April is National Donate Life month
The Children’s Organ Transplant Association (COTA) has been removing the financial barriers for families facing transplants for more than three decades. In Vancouver, a group of caring and committed volunteers are working hard to do just that for the Bolster-Samples family.
COTA organizes communities across the country to raise funds for transplant-related expenses. Jade Samples, age 18, waits for a kidney transplant. Jade Sample’s family has turned to COTA for assistance, support and guidance.
COTA funds help with expenses such as food and lodging while the family is at the transplant center; transportation to and from the transplant center; co-pays, deductibles and medications, and assistance with household expenses while a parent is out of work during the time of the transplant. All of these expenses add up quickly and can stand in the way of a child receiving a life-saving transplant. Transplant-related expenses last a lifetime due to anti-rejection medications, follow-up visits and sometimes another transplant. You can help.
Transplant families from every corner of this country have worked with COTA. Since 1986, generous individuals have made contributions to help ensure transplant-needy children and young adults receive a life-saving transplant.
April is National Donate Life Month. Every day 20 people die waiting for an organ transplant in the United States.
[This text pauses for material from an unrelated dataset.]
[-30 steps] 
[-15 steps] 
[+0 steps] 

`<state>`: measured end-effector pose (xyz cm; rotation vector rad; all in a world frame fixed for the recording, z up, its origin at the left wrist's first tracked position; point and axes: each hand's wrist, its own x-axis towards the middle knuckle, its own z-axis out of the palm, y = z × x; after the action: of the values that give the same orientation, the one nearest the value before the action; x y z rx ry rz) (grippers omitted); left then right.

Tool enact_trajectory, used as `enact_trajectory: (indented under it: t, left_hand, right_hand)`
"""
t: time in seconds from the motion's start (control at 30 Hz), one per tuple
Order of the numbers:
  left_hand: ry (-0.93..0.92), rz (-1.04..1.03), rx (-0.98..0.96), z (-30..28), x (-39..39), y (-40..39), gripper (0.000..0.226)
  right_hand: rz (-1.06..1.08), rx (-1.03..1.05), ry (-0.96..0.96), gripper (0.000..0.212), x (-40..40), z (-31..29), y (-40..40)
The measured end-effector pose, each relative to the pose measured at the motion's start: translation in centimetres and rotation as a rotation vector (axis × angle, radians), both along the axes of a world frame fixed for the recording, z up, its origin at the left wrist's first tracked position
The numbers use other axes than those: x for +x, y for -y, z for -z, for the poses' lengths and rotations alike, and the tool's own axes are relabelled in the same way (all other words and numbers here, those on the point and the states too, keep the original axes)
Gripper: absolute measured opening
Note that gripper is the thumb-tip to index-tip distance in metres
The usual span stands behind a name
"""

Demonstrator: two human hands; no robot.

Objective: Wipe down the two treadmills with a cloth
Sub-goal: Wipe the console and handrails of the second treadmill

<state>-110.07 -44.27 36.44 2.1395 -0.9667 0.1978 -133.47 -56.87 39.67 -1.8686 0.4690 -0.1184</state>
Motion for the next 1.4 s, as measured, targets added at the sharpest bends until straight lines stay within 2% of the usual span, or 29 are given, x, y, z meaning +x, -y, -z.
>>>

One organ donor can save eight lives. To sign up to be a designated organ and/or tissue donor, visit RegisterMe.org. To support COTA in honor of Jade, visit COTAforJadeS.com.
Alyse Collins, Vancouver
Volunteer to help community
When you think of volunteers, you usually think of someone who isn’t paid for the work they do. And that is true, but volunteers are so much more than free labor. To try to put a price on the worth of volunteers would diminish their true value.
Nonprofit organizations would not exist without the efforts of volunteers as they are needed not only for labor, but also for input, ideas, leadership and expertise.
I encourage everyone to find a cause near and dear to them to support. You’ll meet so many new people, feel good about doing something valuable to you plus help a worthy cause. Additionally, organizations truly need your expertise and knowledge to help improve our community.
Personally, I volunteer with several local nonprofit organizations, including the Alzheimer’s Association’s Walk To End Alzheimer’s in Vancouver. The Alzheimer’s Association greatly assisted my family through the nightmarish journey of my grandmother’s dementia. Visit them at alz.org or call 1-800-292-3900 if you or someone you love also has a family or friend with Alzheimer’s or dementia.
Please volunteer, as our community needs your help today.
Carol Taylor, Vancouver
Thankful for bill to prevent oil train spills
I appreciate Rep. Jaime Herrera Beutler fighting to protect our environment against oil spills. As trains transport hazardous material along the Columbia River, it’s critical that we consider how to prevent spills from happening. She introduced a bill that would ensure that trains transporting oil or other flammable liquids have reliable braking systems. There have been questions around the reliability of the current air-braking systems used by trains transporting oil, so it’s about time we update these outdated systems and bring them up to date with today’s technology. This is common sense and is important to protecting local wildlife, fish and the well-being of this region. Thank you, Jaime, for taking the initiative on this.